PROBLEM TO WORK ON: Without the images, print all the entries below exactly as given.

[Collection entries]
=== Section Start ===
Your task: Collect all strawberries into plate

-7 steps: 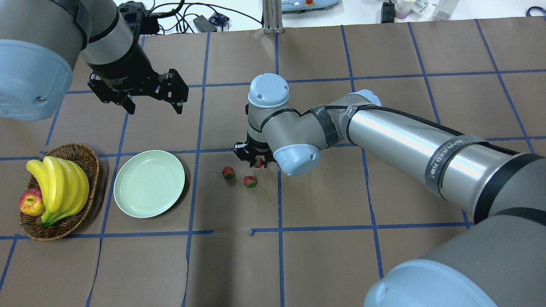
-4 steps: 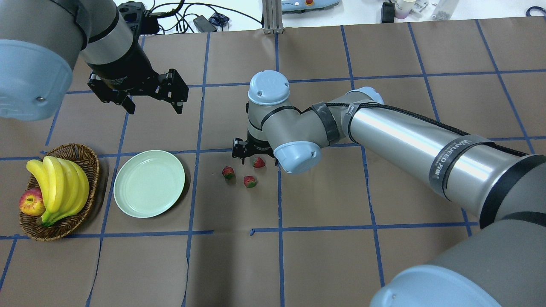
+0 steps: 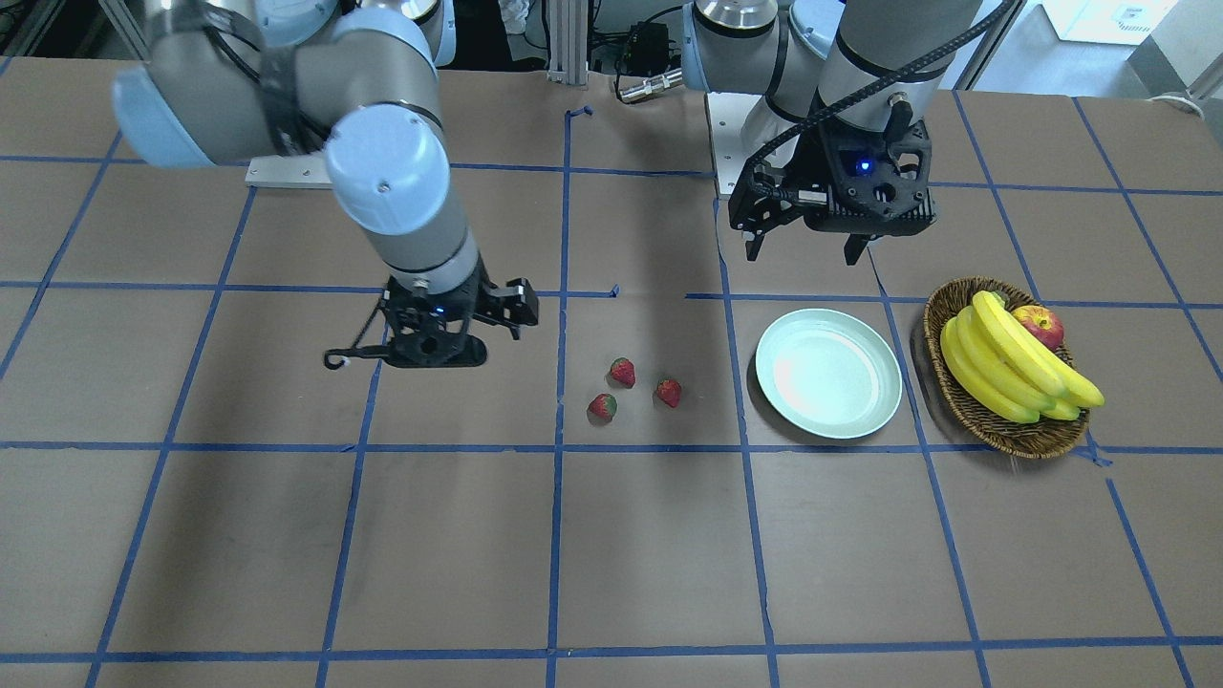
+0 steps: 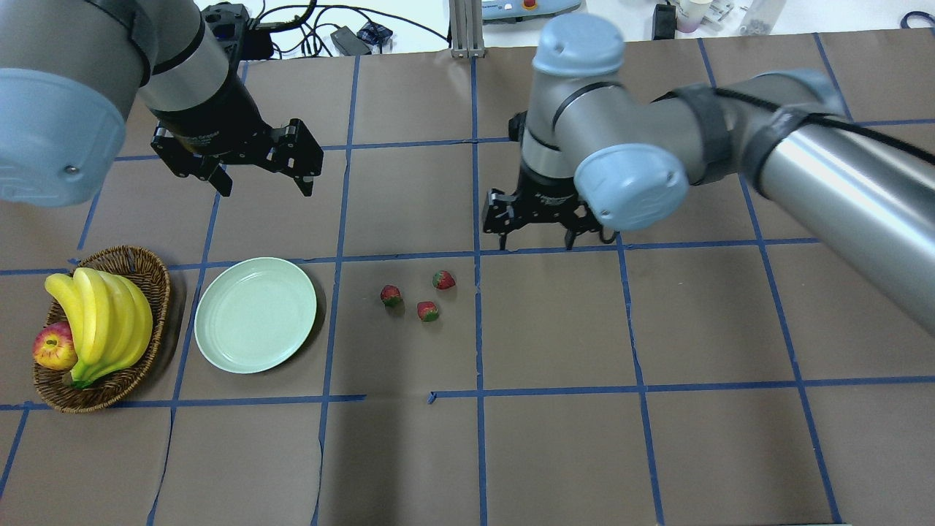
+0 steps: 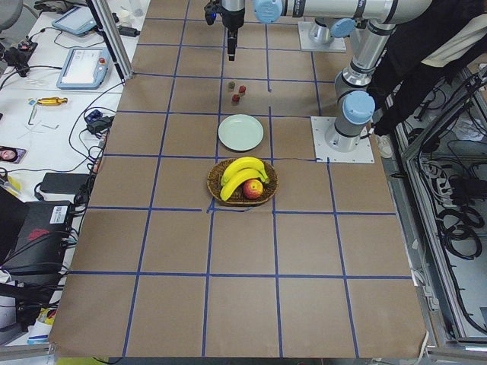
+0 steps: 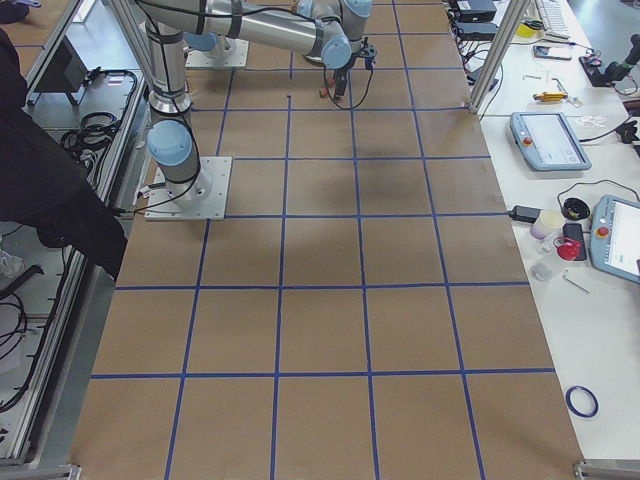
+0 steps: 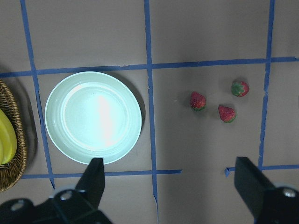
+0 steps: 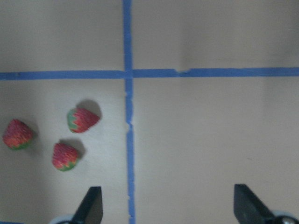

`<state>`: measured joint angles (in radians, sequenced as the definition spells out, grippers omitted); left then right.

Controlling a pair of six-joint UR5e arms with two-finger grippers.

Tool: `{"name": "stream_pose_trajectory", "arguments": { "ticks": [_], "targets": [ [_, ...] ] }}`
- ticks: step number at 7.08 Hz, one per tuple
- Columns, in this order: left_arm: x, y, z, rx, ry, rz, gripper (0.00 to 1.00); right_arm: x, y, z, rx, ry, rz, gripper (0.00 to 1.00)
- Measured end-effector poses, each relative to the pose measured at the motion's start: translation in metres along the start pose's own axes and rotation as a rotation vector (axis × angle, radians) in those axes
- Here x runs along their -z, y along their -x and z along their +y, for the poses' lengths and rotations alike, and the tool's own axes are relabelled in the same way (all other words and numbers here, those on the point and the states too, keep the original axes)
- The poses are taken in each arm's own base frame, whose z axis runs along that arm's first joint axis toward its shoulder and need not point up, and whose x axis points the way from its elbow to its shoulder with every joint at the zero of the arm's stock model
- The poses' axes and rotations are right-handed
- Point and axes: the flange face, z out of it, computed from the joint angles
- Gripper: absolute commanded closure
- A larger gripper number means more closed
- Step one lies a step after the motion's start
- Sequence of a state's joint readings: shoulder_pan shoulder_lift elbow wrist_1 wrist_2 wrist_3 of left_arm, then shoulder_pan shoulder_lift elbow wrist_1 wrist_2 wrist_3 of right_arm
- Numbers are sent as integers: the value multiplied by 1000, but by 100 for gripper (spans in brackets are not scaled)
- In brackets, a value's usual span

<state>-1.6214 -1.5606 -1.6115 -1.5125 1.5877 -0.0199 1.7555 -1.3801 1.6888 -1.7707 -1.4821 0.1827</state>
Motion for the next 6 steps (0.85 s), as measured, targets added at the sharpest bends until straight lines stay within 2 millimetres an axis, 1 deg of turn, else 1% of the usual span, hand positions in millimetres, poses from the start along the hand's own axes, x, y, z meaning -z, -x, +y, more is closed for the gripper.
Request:
{"name": "stream_pose_trajectory", "arguments": {
  "ticks": [1,2,3,4,5,6],
  "targets": [
    [-2,0,-1,0,4,1,0,42,-32,7,-28,-31,13,0],
    [-6,-1,-2,1,12,2,0,84,-53,17,-59,-59,45,0],
    [-11,-1,-2,-1,21,1,0,114,-66,24,-77,-87,86,0],
    [-16,-1,0,-5,28,-1,0,130,-75,27,-90,-104,110,1],
    [-19,-1,2,-5,31,-1,0,142,-84,35,-103,-110,122,2],
    [-21,-2,3,-3,32,0,0,152,-89,48,-113,-105,129,3]
  ]
}}
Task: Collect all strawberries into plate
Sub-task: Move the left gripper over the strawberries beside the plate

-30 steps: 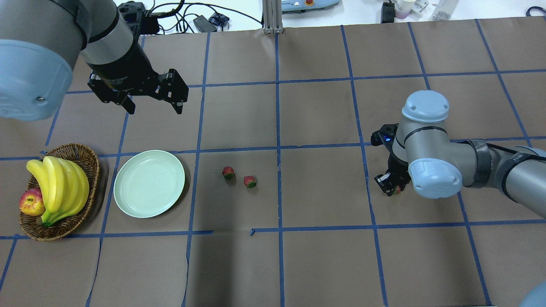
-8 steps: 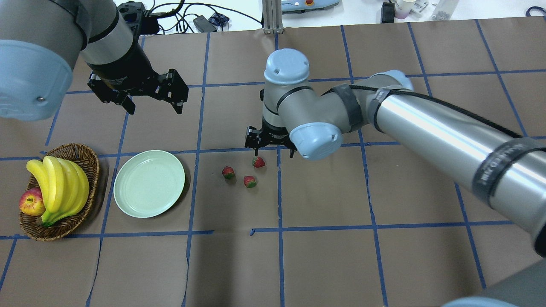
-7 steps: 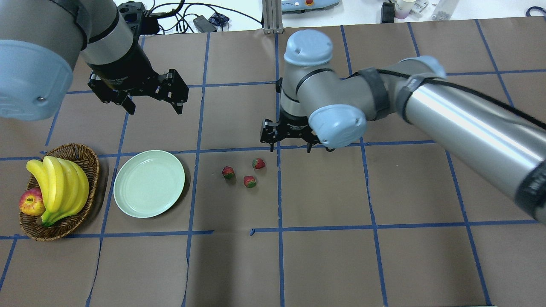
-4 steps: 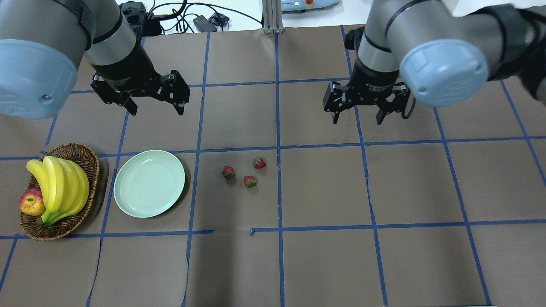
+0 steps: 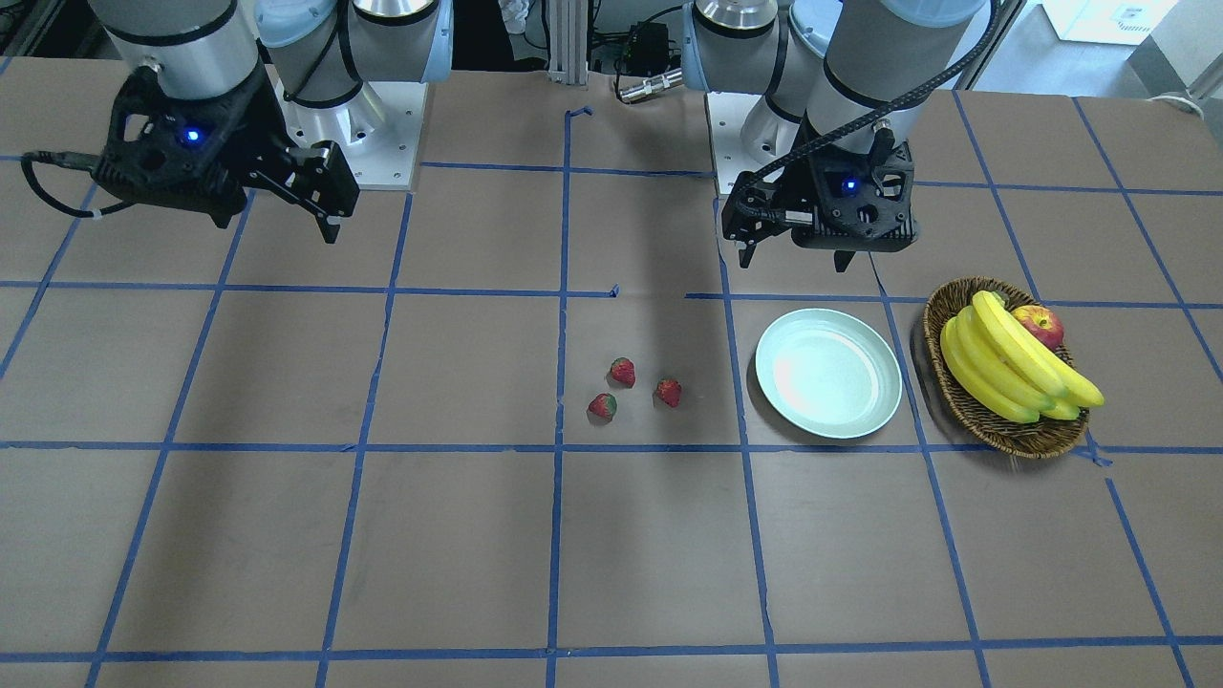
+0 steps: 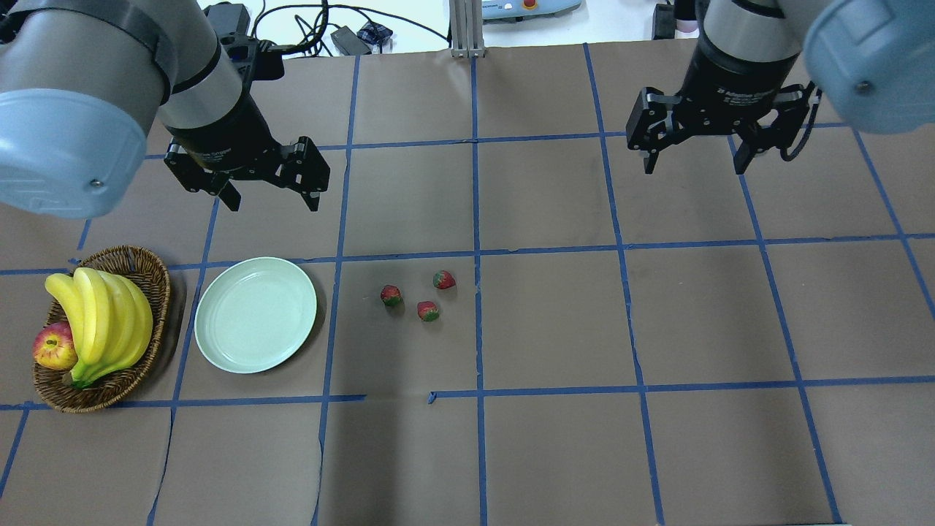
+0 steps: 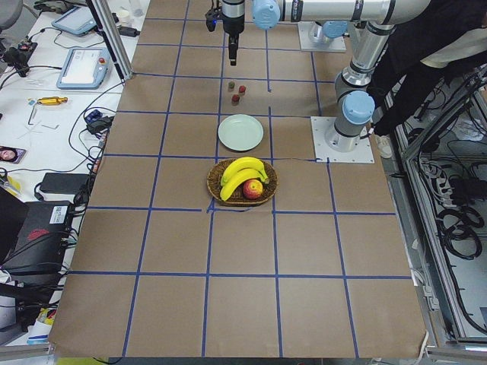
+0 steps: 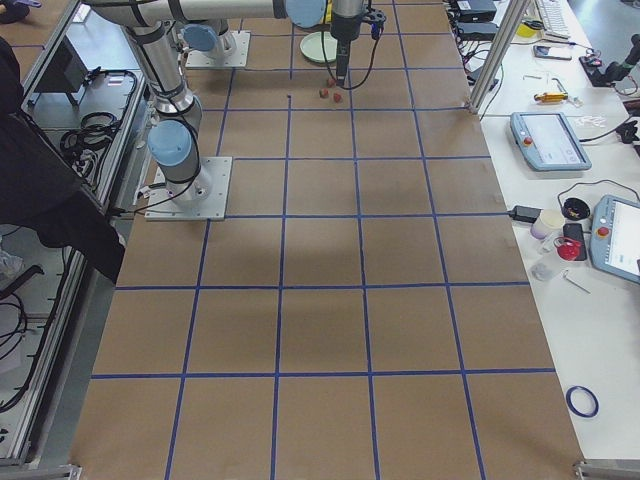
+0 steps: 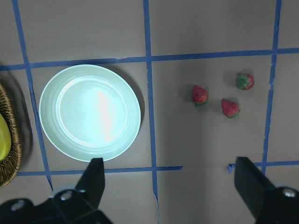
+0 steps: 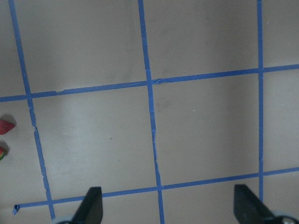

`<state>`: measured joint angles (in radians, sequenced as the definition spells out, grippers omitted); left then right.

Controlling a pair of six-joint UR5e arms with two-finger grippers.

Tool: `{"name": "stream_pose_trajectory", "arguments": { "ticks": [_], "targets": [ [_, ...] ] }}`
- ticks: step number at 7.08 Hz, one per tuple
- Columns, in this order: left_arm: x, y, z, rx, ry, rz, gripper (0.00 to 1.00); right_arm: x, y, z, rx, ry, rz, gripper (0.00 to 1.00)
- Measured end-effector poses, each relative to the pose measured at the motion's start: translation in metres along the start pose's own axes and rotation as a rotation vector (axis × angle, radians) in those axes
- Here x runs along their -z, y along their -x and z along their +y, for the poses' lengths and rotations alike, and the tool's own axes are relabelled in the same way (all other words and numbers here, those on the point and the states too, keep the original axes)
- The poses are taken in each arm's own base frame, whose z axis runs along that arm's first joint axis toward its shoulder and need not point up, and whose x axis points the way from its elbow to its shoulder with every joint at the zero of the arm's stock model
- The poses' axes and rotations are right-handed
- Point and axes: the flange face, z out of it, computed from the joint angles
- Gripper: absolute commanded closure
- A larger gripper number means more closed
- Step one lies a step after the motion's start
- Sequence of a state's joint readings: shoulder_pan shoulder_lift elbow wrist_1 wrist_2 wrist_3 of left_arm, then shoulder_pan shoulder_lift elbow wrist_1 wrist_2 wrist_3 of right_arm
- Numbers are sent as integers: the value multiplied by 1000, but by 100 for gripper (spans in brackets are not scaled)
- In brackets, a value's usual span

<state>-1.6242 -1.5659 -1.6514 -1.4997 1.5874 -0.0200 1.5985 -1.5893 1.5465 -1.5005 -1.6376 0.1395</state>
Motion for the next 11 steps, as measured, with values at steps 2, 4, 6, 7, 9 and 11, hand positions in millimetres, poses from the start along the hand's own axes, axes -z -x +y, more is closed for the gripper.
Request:
{"name": "stream_pose_trajectory", "arguments": {
  "ticks": [2,4,6,7,9,11],
  "targets": [
    [-6,-4,-3,-5,3,6,0,0,-9,9,8,13,5,0],
    [-34,-22,-10,-10,1,7,0,-4,-15,9,47,10,3,0],
    [-95,-40,-10,88,-13,2,1,-5,-16,9,53,10,1,0],
    [-125,-46,-9,135,-18,3,4,-5,-15,9,55,11,0,0],
    [-173,-52,-19,154,5,6,6,-6,-15,8,55,11,-1,0],
    [-220,-60,-34,83,33,24,10,-7,-15,8,53,13,-2,0]
  ]
}}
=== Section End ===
RESULT:
Your task: Collect all strawberries into plate

-7 steps: 
-4 steps: 
+0 steps: 
+0 steps: 
+0 steps: 
+0 steps: 
+0 steps: 
+0 steps: 

`<state>`: measured joint angles (in radians, sequenced as the definition spells out, grippers omitted); left then right.

Controlling a pair of six-joint UR5e arms with two-finger grippers.

Tool: `{"name": "stream_pose_trajectory", "arguments": { "ticks": [_], "targets": [ [_, ...] ] }}`
- ticks: step number at 7.08 Hz, one per tuple
- Columns, in this order: left_arm: x, y, z, rx, ry, rz, gripper (0.00 to 1.00); right_arm: x, y, z, rx, ry, rz, gripper (0.00 to 1.00)
- Measured end-effector poses, each relative to the pose measured at the motion's start: translation in metres along the start pose's own axes and rotation as a rotation vector (axis × angle, radians) in those axes
- Here x runs along their -z, y along their -x and z along their +y, for the poses' lengths and rotations alike, and the tool's own axes are relabelled in the same way (all other words and numbers here, those on the point and the states too, keep the original axes)
- The poses are taken in each arm's own base frame, whose z axis runs along that arm's first joint axis toward its shoulder and need not point up, and whose x axis points the way from its elbow to its shoulder with every joint at the zero of the arm's stock model
- The poses' axes and rotations are right-handed
- Point and axes: the flange face, z out of it, computed from the joint angles
- Gripper: absolute commanded closure
- A larger gripper number means more closed
- Step one lies a step after the motion's start
- Sequence of a state's joint readings: shoulder_pan shoulder_lift elbow wrist_1 wrist_2 wrist_3 of left_arm, then shoulder_pan shoulder_lift elbow wrist_1 wrist_2 wrist_3 of right_arm
- Numbers are sent as integers: the value multiplied by 1000, but by 100 for gripper (spans in brackets are not scaled)
- In brackets, a value's usual span

<state>-1.6214 -1.5606 -1.6115 -1.5125 1.5877 -0.0199 1.7555 -1.3801 1.6888 -1.7707 -1.4821 0.1827</state>
Motion for the next 6 steps (0.85 s), as measured, targets added at the sharpest bends until straight lines stay within 2 millimetres an axis, 1 deg of turn, else 1% of the usual span, hand positions in millimetres, poses from the start along the hand's own axes, x, y, z meaning -z, -x, +y, more is closed for the gripper.
Request:
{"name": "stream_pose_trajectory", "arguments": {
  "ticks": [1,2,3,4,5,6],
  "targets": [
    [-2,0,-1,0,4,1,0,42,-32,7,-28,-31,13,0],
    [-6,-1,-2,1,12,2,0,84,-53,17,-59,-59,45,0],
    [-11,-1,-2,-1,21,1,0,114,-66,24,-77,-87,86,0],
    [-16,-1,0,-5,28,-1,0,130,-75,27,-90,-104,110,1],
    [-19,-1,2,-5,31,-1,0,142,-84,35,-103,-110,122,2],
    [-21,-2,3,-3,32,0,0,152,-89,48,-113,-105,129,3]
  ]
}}
Task: Collect all strawberries into plate
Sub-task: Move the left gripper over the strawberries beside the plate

-30 steps: 
-8 steps: 
-7 steps: 
-4 steps: 
+0 steps: 
+0 steps: 
+0 steps: 
+0 steps: 
+0 steps: 
+0 steps: 

`<state>`: measured joint angles (in radians, sequenced as the definition spells out, grippers omitted); left then right.

Controlling a pair of six-joint UR5e arms with two-finger grippers.

Tool: `{"name": "stream_pose_trajectory", "arguments": { "ticks": [_], "targets": [ [_, ...] ] }}`
- ticks: step number at 7.08 Hz, one per tuple
- Columns, in this order: left_arm: x, y, z, rx, ry, rz, gripper (0.00 to 1.00); right_arm: x, y, z, rx, ry, rz, gripper (0.00 to 1.00)
- Measured end-effector poses, each relative to the pose measured at the motion's start: translation in metres along the start pose's own axes and rotation as a rotation vector (axis × angle, radians) in those axes
- Here x runs along their -z, y along their -x and z along their +y, for the poses' lengths and rotations alike, and the tool's own axes are relabelled in the same way (all other words and numbers here, those on the point and the states too, keep the original axes)
- The poses are taken in each arm's own base frame, whose z axis runs along that arm's first joint axis toward its shoulder and need not point up, and whose x axis points the way from its elbow to its shoulder with every joint at the zero of the arm's stock model
- The poses' axes and rotations are right-handed
- Point and axes: the flange face, z out of it, computed from the joint angles
- Gripper: absolute commanded closure
- A larger gripper number means more closed
- Step one lies a step after the motion's start
- Sequence of a state's joint readings: shoulder_pan shoulder_lift elbow wrist_1 wrist_2 wrist_3 of left_arm, then shoulder_pan shoulder_lift elbow wrist_1 wrist_2 wrist_3 of right_arm
- Numbers are sent as integers: the value multiplied by 1000, but by 100 for gripper (spans in brackets are not scaled)
- In brackets, a value's usual span

<state>-1.6242 -1.5659 -1.6514 -1.4997 1.5874 -0.0200 1.5985 -1.5893 1.5465 -1.5005 -1.6376 0.1395</state>
Motion for the next 11 steps, as measured, with values at steps 2, 4, 6, 7, 9 and 11, hand positions in millimetres, poses from the start along the hand's own axes, axes -z -x +y, more is closed for the gripper.
Request:
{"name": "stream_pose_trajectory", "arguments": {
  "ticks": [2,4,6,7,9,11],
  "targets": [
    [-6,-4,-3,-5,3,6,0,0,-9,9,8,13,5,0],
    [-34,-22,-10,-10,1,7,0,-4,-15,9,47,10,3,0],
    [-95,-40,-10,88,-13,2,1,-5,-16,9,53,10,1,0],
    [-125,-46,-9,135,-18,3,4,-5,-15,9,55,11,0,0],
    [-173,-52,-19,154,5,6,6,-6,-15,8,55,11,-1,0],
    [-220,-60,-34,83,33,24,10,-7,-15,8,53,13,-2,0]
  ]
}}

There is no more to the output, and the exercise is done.